### [Required action]
Restate the records that follow. Every word must match.

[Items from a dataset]

►

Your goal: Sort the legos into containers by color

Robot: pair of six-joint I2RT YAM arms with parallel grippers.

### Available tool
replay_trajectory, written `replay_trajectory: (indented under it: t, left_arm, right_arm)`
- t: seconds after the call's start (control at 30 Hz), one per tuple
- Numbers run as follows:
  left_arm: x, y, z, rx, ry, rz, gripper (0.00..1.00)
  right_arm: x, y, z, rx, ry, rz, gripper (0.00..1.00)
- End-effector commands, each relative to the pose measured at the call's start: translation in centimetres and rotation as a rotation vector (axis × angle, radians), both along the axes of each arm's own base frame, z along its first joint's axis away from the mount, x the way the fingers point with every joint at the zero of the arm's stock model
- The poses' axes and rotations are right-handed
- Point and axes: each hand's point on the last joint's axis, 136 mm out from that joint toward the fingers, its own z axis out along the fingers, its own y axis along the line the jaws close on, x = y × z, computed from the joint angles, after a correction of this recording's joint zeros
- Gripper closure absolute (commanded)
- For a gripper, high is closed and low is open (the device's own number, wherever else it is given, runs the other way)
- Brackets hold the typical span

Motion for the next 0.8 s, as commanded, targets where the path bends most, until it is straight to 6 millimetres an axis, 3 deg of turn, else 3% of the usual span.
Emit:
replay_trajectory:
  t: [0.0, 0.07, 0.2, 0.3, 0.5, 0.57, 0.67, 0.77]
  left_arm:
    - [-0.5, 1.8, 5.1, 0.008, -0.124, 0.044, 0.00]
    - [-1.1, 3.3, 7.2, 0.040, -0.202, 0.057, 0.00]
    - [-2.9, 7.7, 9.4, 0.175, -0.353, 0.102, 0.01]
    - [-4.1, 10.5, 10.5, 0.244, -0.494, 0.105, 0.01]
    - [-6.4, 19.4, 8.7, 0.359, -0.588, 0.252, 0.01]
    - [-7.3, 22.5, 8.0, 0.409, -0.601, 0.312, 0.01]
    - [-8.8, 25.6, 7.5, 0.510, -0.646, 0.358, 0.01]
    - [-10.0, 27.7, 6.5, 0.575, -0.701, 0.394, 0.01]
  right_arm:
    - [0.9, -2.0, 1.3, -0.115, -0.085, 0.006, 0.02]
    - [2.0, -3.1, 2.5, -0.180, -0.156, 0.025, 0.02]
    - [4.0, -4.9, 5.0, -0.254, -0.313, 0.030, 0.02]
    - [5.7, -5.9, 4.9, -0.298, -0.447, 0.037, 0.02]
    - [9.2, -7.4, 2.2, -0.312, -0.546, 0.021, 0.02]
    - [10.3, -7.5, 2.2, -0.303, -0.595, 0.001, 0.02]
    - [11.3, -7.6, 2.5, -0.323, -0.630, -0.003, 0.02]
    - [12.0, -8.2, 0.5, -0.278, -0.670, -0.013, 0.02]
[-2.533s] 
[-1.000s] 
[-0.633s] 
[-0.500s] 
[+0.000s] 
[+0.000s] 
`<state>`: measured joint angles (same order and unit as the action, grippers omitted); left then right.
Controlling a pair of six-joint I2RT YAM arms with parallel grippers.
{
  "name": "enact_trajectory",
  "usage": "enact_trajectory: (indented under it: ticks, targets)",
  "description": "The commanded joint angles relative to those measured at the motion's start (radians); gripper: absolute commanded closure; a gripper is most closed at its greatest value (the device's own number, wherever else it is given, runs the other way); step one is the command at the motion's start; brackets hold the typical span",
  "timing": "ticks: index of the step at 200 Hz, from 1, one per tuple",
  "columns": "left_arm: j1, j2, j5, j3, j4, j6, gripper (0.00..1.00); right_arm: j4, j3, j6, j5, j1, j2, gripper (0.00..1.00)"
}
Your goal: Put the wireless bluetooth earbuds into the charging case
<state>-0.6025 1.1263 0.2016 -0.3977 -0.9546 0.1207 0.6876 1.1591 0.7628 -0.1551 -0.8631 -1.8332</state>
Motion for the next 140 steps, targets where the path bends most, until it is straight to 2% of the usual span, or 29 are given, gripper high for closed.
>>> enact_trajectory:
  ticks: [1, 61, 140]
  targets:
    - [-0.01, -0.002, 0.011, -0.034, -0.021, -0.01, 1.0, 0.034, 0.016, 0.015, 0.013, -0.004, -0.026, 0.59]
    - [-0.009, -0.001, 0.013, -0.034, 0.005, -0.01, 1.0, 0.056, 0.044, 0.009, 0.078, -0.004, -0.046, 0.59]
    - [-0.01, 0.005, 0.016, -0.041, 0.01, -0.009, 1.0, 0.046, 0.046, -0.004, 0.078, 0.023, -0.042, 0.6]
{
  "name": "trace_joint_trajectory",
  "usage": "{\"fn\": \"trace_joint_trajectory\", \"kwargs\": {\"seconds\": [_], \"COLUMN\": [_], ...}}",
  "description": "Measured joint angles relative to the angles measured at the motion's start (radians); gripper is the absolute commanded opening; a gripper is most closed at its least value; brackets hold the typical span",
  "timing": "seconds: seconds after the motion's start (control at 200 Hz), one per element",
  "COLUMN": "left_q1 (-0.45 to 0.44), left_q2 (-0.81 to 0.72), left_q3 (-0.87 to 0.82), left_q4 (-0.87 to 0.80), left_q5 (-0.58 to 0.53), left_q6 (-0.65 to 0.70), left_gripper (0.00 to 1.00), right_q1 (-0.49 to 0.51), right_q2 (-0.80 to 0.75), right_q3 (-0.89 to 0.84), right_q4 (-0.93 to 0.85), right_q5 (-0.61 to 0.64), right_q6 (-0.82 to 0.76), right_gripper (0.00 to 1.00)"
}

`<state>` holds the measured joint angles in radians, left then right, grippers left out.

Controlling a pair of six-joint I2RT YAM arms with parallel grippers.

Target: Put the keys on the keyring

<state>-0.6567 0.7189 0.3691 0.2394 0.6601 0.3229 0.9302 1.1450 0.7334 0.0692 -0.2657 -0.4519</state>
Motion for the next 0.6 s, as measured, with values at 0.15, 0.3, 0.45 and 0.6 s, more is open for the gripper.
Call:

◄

### [Task response]
Your goal: Sort the legos into containers by color

Robot: pair of six-joint I2RT YAM arms with parallel grippers.

### Available tool
replay_trajectory, written `replay_trajectory: (indented under it: t, left_arm, right_arm)`
- t: seconds after the call's start (control at 30 Hz), one per tuple
- Numbers run as follows:
  left_arm: x, y, z, rx, ry, rz, gripper (0.00..1.00)
  right_arm: x, y, z, rx, ry, rz, gripper (0.00..1.00)
- End-effector commands, each relative to the pose measured at the call's start: translation in centimetres and rotation as a rotation vector (axis × angle, radians), both along the axes of each arm's own base frame, z along its first joint's axis away from the mount, x the way the fingers point with every joint at the zero of the arm's stock model
- The poses' axes and rotations are right-handed
- Point and axes: each hand's point on the last joint's axis, 136 mm out from that joint toward the fingers, its own z axis out along the fingers, its own y axis along the line the jaws close on, x = y × z, computed from the joint angles, after a correction of this recording's joint zeros
- Gripper closure absolute (commanded)
- For a gripper, high is closed and low is open (the device's own number, wherever else it is given, runs the other way)
- Brackets hold the typical span

Motion for the next 0.8 s, as commanded, targets where the path bends most, until it is straight to 6 millimetres an axis, 3 deg of turn, else 3% of the usual span.
Emit:
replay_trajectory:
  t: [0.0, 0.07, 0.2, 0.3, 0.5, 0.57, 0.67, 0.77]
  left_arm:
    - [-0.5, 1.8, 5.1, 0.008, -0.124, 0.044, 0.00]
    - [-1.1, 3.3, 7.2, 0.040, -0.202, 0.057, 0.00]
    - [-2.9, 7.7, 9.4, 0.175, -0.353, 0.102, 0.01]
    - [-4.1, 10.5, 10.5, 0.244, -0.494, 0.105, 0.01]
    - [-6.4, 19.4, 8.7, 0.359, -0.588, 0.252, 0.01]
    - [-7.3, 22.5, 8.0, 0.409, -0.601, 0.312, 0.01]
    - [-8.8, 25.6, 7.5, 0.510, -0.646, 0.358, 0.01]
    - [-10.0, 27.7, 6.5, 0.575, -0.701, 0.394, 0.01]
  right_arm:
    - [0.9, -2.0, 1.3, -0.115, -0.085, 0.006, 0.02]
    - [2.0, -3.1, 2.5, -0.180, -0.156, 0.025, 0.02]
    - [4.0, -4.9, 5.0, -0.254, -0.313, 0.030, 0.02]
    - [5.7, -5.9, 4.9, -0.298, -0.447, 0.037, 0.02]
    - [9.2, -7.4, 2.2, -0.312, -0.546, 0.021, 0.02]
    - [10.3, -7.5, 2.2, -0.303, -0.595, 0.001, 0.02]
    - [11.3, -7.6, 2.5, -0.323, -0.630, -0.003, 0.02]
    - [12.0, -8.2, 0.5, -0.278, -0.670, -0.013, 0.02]
[-2.533s] 
[-1.000s] 
[-0.633s] 
[-0.500s] 
[+0.000s] 
[+0.000s] 
`<state>`: measured joint angles (same order and unit as the action, grippers omitted); left then right.
Controlling a pair of six-joint I2RT YAM arms with parallel grippers.
{
  "name": "enact_trajectory",
  "usage": "enact_trajectory: (indented under it: ticks, targets)",
  "description": "The commanded joint angles relative to those measured at the motion's start (radians); gripper: absolute commanded closure; a gripper is most closed at its greatest value (the device's own number, wherever else it is given, runs the other way); step one is the command at the motion's start; brackets hold the typical span",
  "timing": "ticks: index of the step at 200 Hz, from 1, one per tuple",
  "columns": "left_arm: j1, j2, j5, j3, j4, j6, gripper (0.00..1.00); right_arm: j4, j3, j6, j5, j1, j2, gripper (0.00..1.00)"
}
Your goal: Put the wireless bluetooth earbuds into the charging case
<state>-0.6025 1.1263 0.2016 -0.3977 -0.9546 0.1207 0.6876 1.1591 0.7628 -0.1551 -0.8631 -1.8332</state>
Motion for the next 140 steps, targets where the path bends most, until it is straight to 2% of the usual span, or 29 are given, gripper high for closed.
>>> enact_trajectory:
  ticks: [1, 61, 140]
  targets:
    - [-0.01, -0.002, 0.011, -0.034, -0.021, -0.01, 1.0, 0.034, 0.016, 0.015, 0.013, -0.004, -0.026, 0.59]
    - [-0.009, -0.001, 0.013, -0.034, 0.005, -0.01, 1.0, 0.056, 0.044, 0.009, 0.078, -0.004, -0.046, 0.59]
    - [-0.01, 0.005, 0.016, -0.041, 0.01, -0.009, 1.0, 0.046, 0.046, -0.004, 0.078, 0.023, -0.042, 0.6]
{
  "name": "trace_joint_trajectory",
  "usage": "{\"fn\": \"trace_joint_trajectory\", \"kwargs\": {\"seconds\": [_], \"COLUMN\": [_], ...}}",
  "description": "Measured joint angles relative to the angles measured at the motion's start (radians); gripper is the absolute commanded opening; a gripper is most closed at its least value; brackets hold the typical span",
  "timing": "seconds: seconds after the motion's start (control at 200 Hz), one per element",
  "COLUMN": "left_q1 (-0.45 to 0.44), left_q2 (-0.81 to 0.72), left_q3 (-0.87 to 0.82), left_q4 (-0.87 to 0.80), left_q5 (-0.58 to 0.53), left_q6 (-0.65 to 0.70), left_gripper (0.00 to 1.00), right_q1 (-0.49 to 0.51), right_q2 (-0.80 to 0.75), right_q3 (-0.89 to 0.84), right_q4 (-0.93 to 0.85), right_q5 (-0.61 to 0.64), right_q6 (-0.82 to 0.76), right_gripper (0.00 to 1.00)"
}

`<state>` holds the measured joint angles in radians, left then right, grippers left out.

Controlling a pair of six-joint I2RT YAM arms with parallel grippers.

Target: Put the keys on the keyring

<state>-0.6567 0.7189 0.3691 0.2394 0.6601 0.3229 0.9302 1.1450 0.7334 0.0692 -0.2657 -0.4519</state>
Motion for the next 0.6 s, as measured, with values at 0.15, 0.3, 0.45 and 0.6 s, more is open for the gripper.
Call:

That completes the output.